As banks are quite active disposing of these smaller loans, they're a logical target for even the likes of powerhouses Colony Capital and Oaktree Capital. "With FDIC having taken its foot off the pedal, what we're seeing a lot of today isn't the $5 million and $10 million loans, it's banks offering loans with balances ranging from $250,000 to $3 million," Tobin notes. "And in fact a lot of them are less than $1 million."
This shift is also playing out in the pretty consistent rise in pricing these assets have commanded over the past year - and in average transaction sizes, Tobin continues. Prior to the last 18 months or so, Mission Capital and peers would typically see far more investors winning bids for assets within offered portfolios.
Through late-2010 as many as 30 buyers might end up with pieces of a $100 million portfolio. The more typical model today is that even far larger portfolios end up split among just a couple-three or so fund-manager types.

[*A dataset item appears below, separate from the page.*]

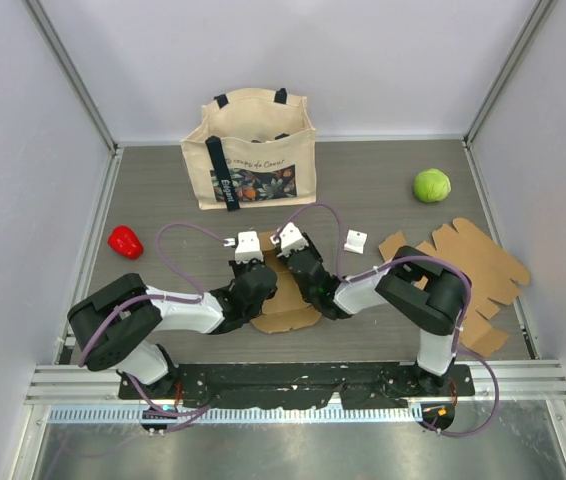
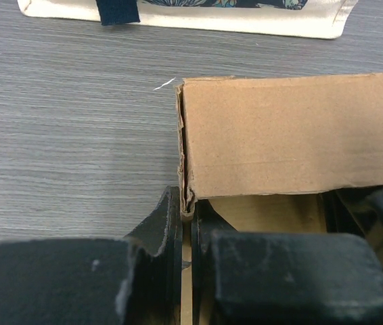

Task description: Fold the paper box

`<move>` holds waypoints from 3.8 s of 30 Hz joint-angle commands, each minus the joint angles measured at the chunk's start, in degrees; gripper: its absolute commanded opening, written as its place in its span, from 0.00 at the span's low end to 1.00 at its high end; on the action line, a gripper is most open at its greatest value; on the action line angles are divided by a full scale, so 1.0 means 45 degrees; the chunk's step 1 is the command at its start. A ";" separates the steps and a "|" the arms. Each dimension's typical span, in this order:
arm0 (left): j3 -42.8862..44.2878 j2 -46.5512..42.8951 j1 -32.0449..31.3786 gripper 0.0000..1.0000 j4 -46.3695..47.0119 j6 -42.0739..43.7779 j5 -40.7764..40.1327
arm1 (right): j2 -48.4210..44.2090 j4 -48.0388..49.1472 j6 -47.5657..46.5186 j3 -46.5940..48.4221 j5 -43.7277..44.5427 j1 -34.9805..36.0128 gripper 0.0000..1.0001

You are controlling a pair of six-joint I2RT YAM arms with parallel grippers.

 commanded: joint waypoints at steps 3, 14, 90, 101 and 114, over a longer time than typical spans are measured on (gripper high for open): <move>0.0500 -0.0178 -0.0050 0.00 0.0463 -0.0285 -0.0198 | 0.0711 0.1682 -0.0126 0.0952 0.2659 0.0253 0.32; 0.1438 0.0349 -0.0089 0.00 -0.1314 -0.1164 -0.1057 | -0.0028 0.0493 0.0166 0.0721 0.2719 0.0371 0.33; 0.7571 0.0212 -0.5811 0.98 -1.4422 0.7663 0.6576 | -0.3545 -0.9977 1.1222 -0.0472 -1.7105 -0.5352 0.01; 0.8058 0.2536 -0.5987 0.71 -1.4751 0.6805 0.5567 | -0.3956 -1.0462 1.1221 -0.0473 -1.7477 -0.5528 0.01; 0.8976 0.0663 -0.5831 0.01 -1.6489 0.5774 0.4919 | -0.5673 -1.5423 0.8607 0.3308 -1.2571 -0.6638 0.54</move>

The banks and special servicers shedding these assets are strategically structuring sub-portfolios (by property type, region, size, distress level, etc.) to attract these investor groups - many of which have set up sophisticated servicing and asset management operations. Accordingly another noteworthy development is that nearly all the offered assets end up selling - probably 95 percent today compared to 60-ish three years back, Tobin estimates.
Logically today's most active buyers see great strategic value in these assets and hence are willing to outbid the lesser-heeled competition. Pricing averaged 40 to 50 percent of unpaid balance back in the darkest days, but loans are now more typically trading in the high-50s and 60s for non-performers, and up into the 70s occasionally for sub-performers (and possibly the 80s in preferred markets such as the big Texas metros).
"It's been a pretty dramatic movement in pricing," understates Tobin, whose firm has helped clients dispose of about $1.75 billion worth of commercial notes so far this year. According to research by Morningstar Inc., the average loss severity for the 635 conduit loans liquidated during the first half came to 45.5 percent - which factors to mid-50s UPB.
Another factor is that many enlightened banks that have been strategically disposing of some assets pretty much every fiscal quarter have returned to health - and are more willing to meet market pricing today. Hence the bid-ask gap between these institutions and NPL investors has pretty much "evaporated" of late, as Tobin puts it.
Indeed DebtX reports that the general bid-ask gap for commercial real estate loans offered for sale has been sliced in half over the past six months.
One more notable change is that financing has returned to the NPL acquisitions arena - at least for the creditworthy players demonstrating solid servicing and asset management capabilities. Name-brand lenders such as GE Capital might offer senior leverage at up to 60 or 65 percent, and mezzanine lenders - in some cases losing bidders for the same portfolio - might bring total leverage up to as much as 80 percent.
And of course at today's rates the blended debt cost is pretty attractive given such an investment's risk profile. "We're talking about senior debt at 4 to 5 or maybe 6 percent, and mezz at 10 or 11 today," Tobin specifies. "So your blend comes to 7 or 8."
And it appears the capital flow will continue for quite some time. "Whenever it all stops, the business you'll want to be in is financing," concludes Tobin - who has been busy enhancing Mission Capital's equity and debt placement capabilities at its offices in New York, Palm Beach Gardens, Austin and Newport Beach.